11 Jun 2020Submitted to British Journal of Pharmacology
13 Jun 2020Assigned to Editor
13 Jun 2020Submission Checks Completed
18 Jun 2020Reviewer(s) Assigned

Abstract

Background and Purpose: Thrombolytic therapy has remained utterly challenging in hyperglycemic patients for poor prognosis and increased hemorrhagic conversions. We have recently shown that tissue plasminogen activator (tPA)-induced cerebrovascular damage is associated with thioredoxin interacting protein (TXNIP) upregulation, which has an established role in the detrimental effects of hyperglycemia. In the present work, we investigated whether verapamil, as an established TXNIP inhibitor may provide protection against hyperglycemic stroke and tPA-induced blood-brain barrier (BBB) disruption. Experimental approach: Acute hyperglycemia was induced by intraperitoneal administration of 20% glucose 15 min prior to transient middle cerebral artery occlusion (tMCAO). Verapamil (0.15 mg/kg) or saline was intravenously infused with tPA at hyperglycemic reperfusion, 1 h post tMCAO. After 24 h of ischemia/reperfusion (I/R), mice were tested for neurobehavioral deficits followed by evaluation of infarct size, edema, and microbleeding. Alterations in TXNIP, inflammatory mediators, and BBB markers were further analyzed using immunoblotting or immunostaining techniques. Key results: As an adjunctive therapy, verapamil significantly reduced tPA-induced BBB leakage, matrix metallopeptidase 9 (MMP-9), and tight junction protein deregulation, all leading to less hemorrhagic conversions. Importantly, verapamil strongly reversed tPA-induced TXNIP/NRRP3 (NOD-like receptor pyrin domain-containing-3) inflammasome activation, along with reduced infarct area.
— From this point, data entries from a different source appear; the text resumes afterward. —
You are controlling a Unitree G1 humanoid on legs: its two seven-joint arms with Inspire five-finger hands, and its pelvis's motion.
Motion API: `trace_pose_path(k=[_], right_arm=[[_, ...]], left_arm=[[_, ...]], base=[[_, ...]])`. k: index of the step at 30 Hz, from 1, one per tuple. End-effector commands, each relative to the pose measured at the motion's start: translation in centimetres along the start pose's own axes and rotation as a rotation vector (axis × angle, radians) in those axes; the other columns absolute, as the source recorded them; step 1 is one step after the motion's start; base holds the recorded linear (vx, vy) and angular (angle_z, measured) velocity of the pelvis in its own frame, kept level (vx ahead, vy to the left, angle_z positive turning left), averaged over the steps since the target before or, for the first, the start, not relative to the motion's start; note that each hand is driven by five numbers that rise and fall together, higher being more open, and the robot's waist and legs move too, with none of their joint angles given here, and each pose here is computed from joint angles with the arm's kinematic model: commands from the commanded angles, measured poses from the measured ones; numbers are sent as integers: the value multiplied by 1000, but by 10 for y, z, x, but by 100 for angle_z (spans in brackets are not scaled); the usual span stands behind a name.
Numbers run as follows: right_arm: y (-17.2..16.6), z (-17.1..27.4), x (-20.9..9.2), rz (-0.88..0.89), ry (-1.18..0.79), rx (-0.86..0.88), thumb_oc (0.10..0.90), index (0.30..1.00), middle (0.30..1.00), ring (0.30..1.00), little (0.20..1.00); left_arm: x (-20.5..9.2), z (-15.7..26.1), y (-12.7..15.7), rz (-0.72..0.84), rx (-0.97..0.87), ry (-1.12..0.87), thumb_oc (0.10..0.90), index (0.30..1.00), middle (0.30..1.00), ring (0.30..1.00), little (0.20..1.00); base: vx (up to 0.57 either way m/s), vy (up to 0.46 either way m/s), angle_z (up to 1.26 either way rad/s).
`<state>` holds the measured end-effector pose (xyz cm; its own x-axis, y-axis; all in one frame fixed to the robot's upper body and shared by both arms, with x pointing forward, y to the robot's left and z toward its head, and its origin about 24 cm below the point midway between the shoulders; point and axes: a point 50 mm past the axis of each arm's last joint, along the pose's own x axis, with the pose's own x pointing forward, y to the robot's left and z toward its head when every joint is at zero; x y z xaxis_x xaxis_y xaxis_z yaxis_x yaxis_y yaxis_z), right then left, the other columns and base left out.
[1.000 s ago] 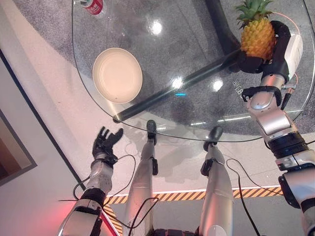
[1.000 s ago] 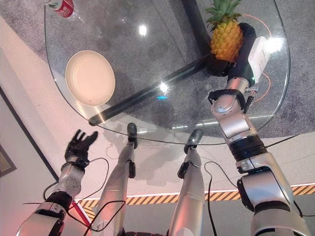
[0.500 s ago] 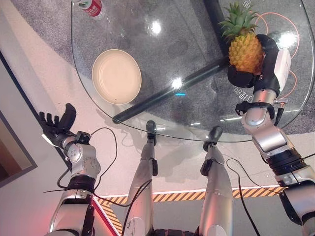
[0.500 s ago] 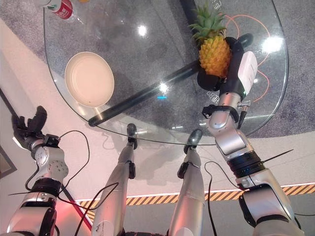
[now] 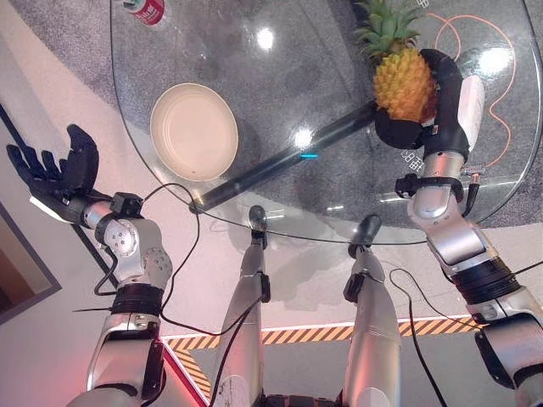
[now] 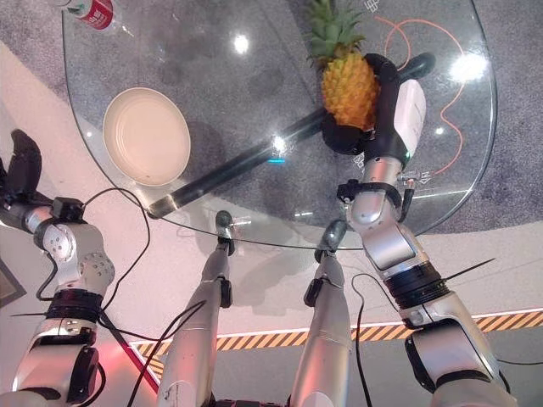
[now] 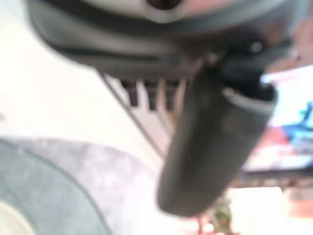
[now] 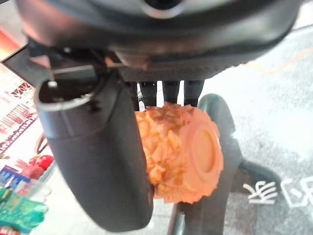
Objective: Pick up the fruit to the plate
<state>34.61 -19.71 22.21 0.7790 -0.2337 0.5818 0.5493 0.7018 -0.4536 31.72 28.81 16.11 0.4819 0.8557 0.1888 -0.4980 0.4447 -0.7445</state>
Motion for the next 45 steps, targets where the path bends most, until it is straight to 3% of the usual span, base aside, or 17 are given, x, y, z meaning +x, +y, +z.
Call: trace_pose_path(k=[1,24,30,45], right_arm=[[-25,66,2,-103,-350,133,100,300,300,300,200],[-19,92,-10,35,-512,174,100,300,300,300,200],[-21,102,-12,47,-569,175,100,300,300,300,200],[-19,124,-21,139,-667,200,100,300,300,300,200]], left_arm=[[17,56,-16,-130,-71,-290,800,900,900,900,900],[-52,58,-92,-899,-275,-83,800,900,900,900,900],[-65,51,-106,-1007,-334,19,800,900,900,900,900],[-80,30,-115,-1047,-394,261,800,900,900,900,900]], base=[[0,0,0],[4,-3,0],[0,0,0],[0,0,0]])
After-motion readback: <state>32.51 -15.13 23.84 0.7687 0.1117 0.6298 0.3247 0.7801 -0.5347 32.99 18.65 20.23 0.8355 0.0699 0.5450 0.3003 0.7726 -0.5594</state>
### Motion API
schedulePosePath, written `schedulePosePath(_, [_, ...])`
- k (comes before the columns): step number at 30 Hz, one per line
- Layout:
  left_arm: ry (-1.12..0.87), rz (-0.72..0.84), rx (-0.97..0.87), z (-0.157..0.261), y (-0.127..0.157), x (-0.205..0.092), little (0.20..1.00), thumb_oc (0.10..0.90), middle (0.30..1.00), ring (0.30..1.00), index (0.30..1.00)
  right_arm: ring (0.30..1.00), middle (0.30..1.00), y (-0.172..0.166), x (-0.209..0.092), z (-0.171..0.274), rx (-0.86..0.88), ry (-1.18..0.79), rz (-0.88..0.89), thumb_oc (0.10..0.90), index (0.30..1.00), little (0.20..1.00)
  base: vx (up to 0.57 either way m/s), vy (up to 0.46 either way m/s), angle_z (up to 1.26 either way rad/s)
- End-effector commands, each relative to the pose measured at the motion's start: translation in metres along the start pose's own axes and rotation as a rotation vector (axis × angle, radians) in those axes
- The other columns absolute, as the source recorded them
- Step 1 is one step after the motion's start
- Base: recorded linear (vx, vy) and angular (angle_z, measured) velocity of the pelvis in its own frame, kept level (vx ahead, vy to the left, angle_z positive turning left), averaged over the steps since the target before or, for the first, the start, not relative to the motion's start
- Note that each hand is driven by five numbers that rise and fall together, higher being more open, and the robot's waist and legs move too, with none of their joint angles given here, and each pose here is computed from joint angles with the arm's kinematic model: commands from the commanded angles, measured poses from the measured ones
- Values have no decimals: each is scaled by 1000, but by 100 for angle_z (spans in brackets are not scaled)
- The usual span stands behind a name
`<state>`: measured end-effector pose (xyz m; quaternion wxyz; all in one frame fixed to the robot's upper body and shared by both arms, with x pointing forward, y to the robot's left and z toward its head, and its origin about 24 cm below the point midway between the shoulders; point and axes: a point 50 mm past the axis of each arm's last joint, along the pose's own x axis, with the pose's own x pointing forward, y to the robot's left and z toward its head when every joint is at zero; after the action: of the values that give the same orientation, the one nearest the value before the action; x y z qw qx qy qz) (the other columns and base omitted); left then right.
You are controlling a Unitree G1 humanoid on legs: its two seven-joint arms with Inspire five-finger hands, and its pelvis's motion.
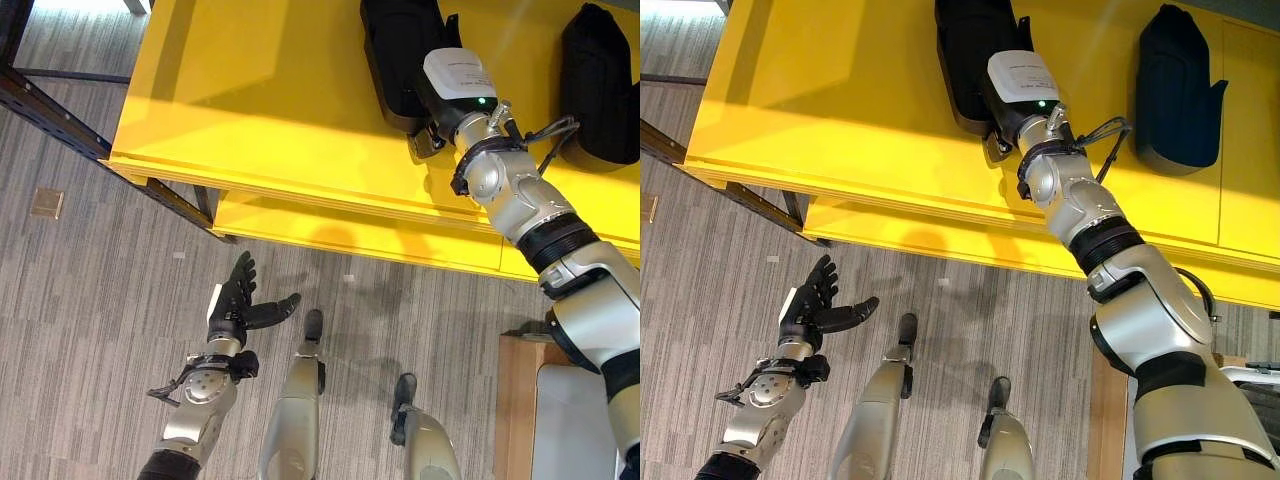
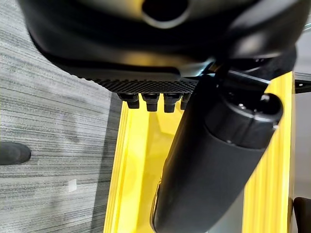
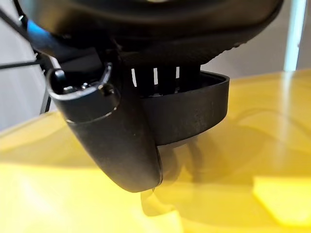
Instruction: Move parts from the plastic box to the shelf.
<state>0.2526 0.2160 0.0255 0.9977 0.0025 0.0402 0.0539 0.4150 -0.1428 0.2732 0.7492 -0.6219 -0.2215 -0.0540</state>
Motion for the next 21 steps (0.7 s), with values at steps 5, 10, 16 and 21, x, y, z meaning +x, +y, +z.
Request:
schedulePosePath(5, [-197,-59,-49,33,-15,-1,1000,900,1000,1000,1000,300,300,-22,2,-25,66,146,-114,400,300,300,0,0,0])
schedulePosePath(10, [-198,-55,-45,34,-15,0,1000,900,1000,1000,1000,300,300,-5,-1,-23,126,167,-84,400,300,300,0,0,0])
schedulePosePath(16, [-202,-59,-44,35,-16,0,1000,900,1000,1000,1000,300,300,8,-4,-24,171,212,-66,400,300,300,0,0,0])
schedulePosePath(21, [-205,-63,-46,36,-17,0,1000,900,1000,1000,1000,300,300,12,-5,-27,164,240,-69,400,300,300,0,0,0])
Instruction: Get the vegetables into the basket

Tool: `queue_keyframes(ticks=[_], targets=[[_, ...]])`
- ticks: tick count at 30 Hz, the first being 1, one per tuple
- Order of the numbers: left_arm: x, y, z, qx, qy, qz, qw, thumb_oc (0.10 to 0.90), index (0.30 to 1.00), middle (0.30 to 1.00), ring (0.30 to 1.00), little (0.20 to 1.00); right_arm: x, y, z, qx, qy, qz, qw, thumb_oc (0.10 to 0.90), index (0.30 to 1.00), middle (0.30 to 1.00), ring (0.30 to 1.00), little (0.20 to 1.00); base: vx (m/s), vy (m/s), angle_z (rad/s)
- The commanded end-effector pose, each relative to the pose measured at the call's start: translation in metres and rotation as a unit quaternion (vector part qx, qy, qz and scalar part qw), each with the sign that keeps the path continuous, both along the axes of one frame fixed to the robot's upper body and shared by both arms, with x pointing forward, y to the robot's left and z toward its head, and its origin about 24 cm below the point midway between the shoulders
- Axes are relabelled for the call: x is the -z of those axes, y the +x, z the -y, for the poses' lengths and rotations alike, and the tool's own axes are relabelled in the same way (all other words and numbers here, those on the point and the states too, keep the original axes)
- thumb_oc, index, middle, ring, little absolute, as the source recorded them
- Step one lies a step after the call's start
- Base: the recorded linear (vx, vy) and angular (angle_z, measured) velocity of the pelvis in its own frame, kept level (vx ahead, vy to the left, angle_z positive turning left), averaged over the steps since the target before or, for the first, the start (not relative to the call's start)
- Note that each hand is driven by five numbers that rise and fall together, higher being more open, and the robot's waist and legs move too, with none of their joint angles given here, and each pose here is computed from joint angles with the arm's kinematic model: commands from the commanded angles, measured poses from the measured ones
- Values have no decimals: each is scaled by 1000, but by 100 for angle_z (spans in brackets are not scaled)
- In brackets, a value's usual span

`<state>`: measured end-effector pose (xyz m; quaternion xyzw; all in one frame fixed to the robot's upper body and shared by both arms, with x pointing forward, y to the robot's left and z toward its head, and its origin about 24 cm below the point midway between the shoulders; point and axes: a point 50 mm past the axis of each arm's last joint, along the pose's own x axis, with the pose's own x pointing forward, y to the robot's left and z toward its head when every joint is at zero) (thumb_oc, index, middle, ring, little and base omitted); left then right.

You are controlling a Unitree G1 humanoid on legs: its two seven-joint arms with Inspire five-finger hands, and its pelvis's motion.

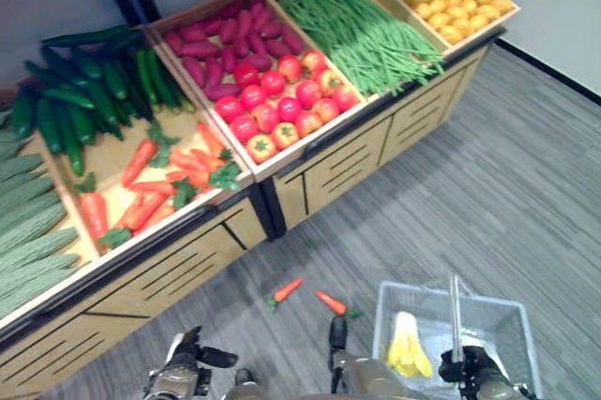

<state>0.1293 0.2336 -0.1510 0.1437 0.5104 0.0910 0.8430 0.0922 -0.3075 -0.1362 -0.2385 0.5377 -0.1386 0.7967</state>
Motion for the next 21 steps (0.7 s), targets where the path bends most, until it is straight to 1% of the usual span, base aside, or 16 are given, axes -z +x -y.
queue_keyframes(ticks=[1,3,5,6,7,9,11,12,13,14,15,16,18,19,20,21], targets=[[-6,-11,-33,-16,51,-9,999,900,1000,1000,1000,1000,-5,-6,12,11,-20,5,1000,400,300,300,300,300,19,218,15],[-5,-18,-37,-23,62,-22,998,900,1000,1000,1000,1000,1,-3,-1,-8,-7,-3,1000,400,300,300,300,300,63,256,26],[-13,-13,-51,-81,91,14,992,900,1000,1000,1000,1000,6,-5,-11,-19,1,-11,1000,400,300,300,300,300,94,128,8],[-16,-9,-55,-98,100,28,990,900,1000,1000,1000,1000,7,-5,-13,-18,2,-11,1000,400,300,300,300,300,42,23,8],[-24,-3,-65,-133,129,57,981,900,1000,1000,1000,1000,8,-7,-17,-18,3,-9,1000,400,300,300,300,300,35,2,10],[-47,11,-89,-233,199,134,942,900,1000,1000,1000,1000,11,-10,-24,-21,1,-9,1000,400,300,300,300,300,37,-5,20],[-62,6,-110,-350,234,175,890,900,1000,1000,1000,1000,14,-17,-29,-25,2,-15,1000,400,300,300,300,300,31,0,18],[-62,6,-110,-350,234,175,890,900,1000,1000,1000,1000,14,-17,-29,-25,2,-15,1000,400,300,300,300,300,40,36,6],[-99,16,-129,-405,244,298,829,900,1000,1000,1000,1000,14,-24,-26,-27,-2,-25,999,400,300,300,300,300,29,49,1],[-120,22,-137,-404,256,349,806,900,1000,1000,1000,1000,13,-23,-23,-30,-5,-25,999,400,300,300,300,300,52,59,-5],[-139,28,-144,-384,284,384,790,900,1000,1000,1000,1000,13,-24,-23,-33,-6,-26,999,400,300,300,300,300,8,26,-3],[-139,28,-143,-385,284,384,790,900,1000,1000,1000,1000,13,-24,-23,-33,-6,-26,999,400,300,300,300,300,6,15,-4],[-162,32,-148,-369,319,420,765,900,1000,1000,1000,1000,14,-26,-25,-37,-6,-29,999,400,300,300,300,300,-5,1,-2],[-181,35,-153,-357,345,448,743,900,1000,1000,1000,1000,13,-28,-23,-38,-7,-30,999,400,300,300,300,300,-11,-4,-4],[-182,34,-152,-357,347,447,743,900,1000,1000,1000,1000,13,-28,-23,-39,-7,-30,999,400,300,300,300,300,-16,-11,-5],[-193,37,-153,-349,358,464,731,900,1000,1000,1000,1000,14,-28,-23,-40,-7,-31,999,400,300,300,300,300,-11,-11,-4]])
This concurred with a remarkable decrease in high mobility group box protein 1 (HMGB-1)/ nuclear factor kappa B (NF-κB) stimulation leading to less priming of NLRP3 inflammasome. Conclusion and implication: This preclinical evidence supporting verapamil as a safe adjunctive therapy in thrombolytic approaches, underlines TXNIP’s detrimental role in BBB disruption in metabolic distress.